Время идет, а за мной никто не приходит. Неужели передумала? Нет, нет, она не может так поступить! Она не простит меня. Это невозможно. Тогда в чем причина? Все еще выбирает казнь? Или эта неизвестность – уже пытка? Она прибегла к испытанному средству. Я не сплю, прислушиваюсь. Вот шаги за дверью, ближе, сейчас лязгнет замок. Но шаги удаляются. Через час новая мука. Снова шаги, голоса. Я внутренне собираюсь, шепчу молитву. Я не буду дрожать и молить о смерти. Я буду спокоен. Лучше претерпеть здесь, чем обречь себя на вечные мытарства в аду. Дух сильнее плоти.

Я храбрюсь, но мне вряд ли удастся сдержать крики…

Опять шаги. Сердце падает. И вновь тишина. Она того и добивается.
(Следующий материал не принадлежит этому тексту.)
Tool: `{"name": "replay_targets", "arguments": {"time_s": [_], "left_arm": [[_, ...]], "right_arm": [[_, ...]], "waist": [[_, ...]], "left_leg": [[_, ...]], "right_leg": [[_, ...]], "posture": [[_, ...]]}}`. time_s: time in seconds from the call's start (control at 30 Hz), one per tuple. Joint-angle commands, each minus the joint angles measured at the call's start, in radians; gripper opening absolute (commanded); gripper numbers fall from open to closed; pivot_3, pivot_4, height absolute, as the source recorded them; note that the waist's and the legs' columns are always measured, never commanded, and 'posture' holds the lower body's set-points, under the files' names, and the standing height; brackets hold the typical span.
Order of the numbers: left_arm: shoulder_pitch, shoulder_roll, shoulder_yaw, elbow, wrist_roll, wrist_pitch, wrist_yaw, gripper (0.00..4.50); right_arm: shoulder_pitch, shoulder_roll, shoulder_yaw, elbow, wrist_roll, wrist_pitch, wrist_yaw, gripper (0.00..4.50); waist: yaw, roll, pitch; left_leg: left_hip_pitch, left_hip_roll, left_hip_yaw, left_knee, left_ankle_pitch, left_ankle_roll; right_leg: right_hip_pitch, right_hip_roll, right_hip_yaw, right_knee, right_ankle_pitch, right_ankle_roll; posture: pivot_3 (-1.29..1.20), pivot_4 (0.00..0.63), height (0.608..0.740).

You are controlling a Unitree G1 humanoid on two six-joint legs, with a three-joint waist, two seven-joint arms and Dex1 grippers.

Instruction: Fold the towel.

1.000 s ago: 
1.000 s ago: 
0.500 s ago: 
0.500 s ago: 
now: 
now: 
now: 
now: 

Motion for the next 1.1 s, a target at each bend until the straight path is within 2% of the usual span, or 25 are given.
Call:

Чтобы мне вновь стало страшно. Краткий миг торжества уже забыт. Я больше не ликующий мученик, что принес себя в жертву во славу Господа, я трепещущий смертный. И силы мои почти на исходе. Я не могу ждать. Мне нужна определенность. Но тюремщик приносит мне обед. Вот даже как! Одно из моих предположений ложно. Я вообразил было, что меня уморят голодом. Вполне оправданная мера. Долго и мучительно. Ее высочество будет удовлетворена. Я буду сходить с ума, кататься по полу, царапать ногтями стены и… жевать свои щегольские башмаки. Но я ошибся. Башмакам подобная участь не грозит.

Проходит еще день или ночь. Так ничего и не происходит. Еще один обед. Постепенно мной овладевает тревога. Чего она хочет? Что задумала? В этом у меня нет сомнений. Она готовится и меня готовит. Тревога все сильней. Я пытаюсь отвлечься, думаю о том, о чем прежде запрещал себе думать.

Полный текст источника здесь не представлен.